Local ancestry prediction with PyLAE

PeerJ. 2021 Dec 14:9:e12502. doi: 10.7717/peerj.12502. eCollection 2021.

Abstract

Summary: We developed PyLAE, a new tool for determining local ancestry along a genome using whole-genome sequencing data or high-density genotyping experiments. PyLAE can process an arbitrarily large number of ancestral populations (with or without an informative prior). Since PyLAE does not involve estimating many parameters, it can process thousands of genomes within a day. PyLAE can run on phased or unphased genomic data. We have shown how PyLAE can be applied to the identification of differentially enriched pathways between populations. The local ancestry approach results in higher enrichment scores compared to whole-genome approaches.

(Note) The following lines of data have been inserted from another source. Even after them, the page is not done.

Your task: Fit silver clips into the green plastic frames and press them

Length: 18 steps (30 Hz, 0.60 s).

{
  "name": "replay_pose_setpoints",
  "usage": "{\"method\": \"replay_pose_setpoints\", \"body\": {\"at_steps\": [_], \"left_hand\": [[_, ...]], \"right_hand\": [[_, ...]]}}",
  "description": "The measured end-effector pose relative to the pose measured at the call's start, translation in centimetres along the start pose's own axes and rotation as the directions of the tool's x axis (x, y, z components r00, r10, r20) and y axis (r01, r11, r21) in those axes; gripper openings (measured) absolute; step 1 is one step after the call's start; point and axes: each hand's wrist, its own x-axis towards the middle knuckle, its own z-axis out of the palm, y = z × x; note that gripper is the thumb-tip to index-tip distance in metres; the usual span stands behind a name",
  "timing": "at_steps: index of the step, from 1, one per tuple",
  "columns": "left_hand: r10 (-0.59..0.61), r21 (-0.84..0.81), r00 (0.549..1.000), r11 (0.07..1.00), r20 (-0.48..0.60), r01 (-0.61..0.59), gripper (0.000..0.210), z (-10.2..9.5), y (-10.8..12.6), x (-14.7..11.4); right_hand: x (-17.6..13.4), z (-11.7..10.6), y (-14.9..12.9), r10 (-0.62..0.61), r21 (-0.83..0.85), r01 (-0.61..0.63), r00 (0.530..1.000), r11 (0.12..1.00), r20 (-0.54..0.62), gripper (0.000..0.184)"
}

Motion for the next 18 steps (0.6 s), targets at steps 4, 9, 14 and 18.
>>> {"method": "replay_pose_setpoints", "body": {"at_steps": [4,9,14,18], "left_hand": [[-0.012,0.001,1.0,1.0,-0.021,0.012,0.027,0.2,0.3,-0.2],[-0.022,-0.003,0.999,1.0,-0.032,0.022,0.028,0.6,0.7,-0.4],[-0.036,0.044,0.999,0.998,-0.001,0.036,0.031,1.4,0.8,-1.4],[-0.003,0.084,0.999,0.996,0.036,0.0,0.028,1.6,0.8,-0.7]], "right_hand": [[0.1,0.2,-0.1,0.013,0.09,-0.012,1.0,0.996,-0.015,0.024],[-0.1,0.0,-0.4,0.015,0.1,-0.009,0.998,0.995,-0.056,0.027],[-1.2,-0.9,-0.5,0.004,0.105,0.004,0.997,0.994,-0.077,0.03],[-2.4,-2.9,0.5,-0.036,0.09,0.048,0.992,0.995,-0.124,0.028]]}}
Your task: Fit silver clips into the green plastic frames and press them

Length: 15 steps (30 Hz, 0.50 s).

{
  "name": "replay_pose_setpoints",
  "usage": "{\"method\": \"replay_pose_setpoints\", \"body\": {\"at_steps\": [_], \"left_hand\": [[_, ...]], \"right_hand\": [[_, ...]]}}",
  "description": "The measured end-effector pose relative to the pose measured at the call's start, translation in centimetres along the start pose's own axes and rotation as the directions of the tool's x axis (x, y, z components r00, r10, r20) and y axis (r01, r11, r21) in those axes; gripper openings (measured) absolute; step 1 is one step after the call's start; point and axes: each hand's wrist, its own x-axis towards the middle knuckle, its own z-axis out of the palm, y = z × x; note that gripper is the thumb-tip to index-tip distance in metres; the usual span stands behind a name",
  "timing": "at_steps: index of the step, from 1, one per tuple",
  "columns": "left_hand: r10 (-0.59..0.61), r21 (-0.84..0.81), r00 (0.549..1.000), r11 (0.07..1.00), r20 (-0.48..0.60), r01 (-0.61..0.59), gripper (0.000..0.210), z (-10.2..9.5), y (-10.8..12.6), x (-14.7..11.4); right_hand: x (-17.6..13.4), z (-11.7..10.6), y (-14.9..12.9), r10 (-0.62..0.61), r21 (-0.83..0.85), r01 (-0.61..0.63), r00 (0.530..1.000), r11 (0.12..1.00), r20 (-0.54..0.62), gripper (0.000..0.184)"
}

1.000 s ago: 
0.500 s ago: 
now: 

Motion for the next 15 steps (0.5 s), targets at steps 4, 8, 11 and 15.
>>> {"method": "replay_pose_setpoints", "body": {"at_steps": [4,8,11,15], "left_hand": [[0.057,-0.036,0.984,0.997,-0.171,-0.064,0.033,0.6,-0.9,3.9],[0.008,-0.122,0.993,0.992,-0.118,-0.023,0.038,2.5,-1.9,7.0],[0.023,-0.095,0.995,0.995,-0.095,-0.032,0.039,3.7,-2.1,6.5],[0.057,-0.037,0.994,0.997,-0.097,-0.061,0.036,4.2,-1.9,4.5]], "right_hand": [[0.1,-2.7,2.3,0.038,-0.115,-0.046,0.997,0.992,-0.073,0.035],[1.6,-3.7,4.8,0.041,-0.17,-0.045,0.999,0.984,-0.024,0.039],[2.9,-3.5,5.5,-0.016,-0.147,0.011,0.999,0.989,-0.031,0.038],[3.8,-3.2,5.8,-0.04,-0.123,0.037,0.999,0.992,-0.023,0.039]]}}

We benchmarked PyLAE using the 1000 Genomes dataset, comparing the aggregated predictions with the global admixture results and the current gold standard program RFMix. Computational efficiency, minimal requirements for data pre-processing, straightforward presentation of results, and ease of installation make PyLAE a valuable tool to study admixed populations.

Availability and implementation: The source code and installation manual are available at https://github.com/smetam/pylae.

Keywords: 1000 Genomes; Bio-origin; Global ancestry; HMM; Local ancestry; Selection signals.

Grants and funding

The authors received no funding for this work.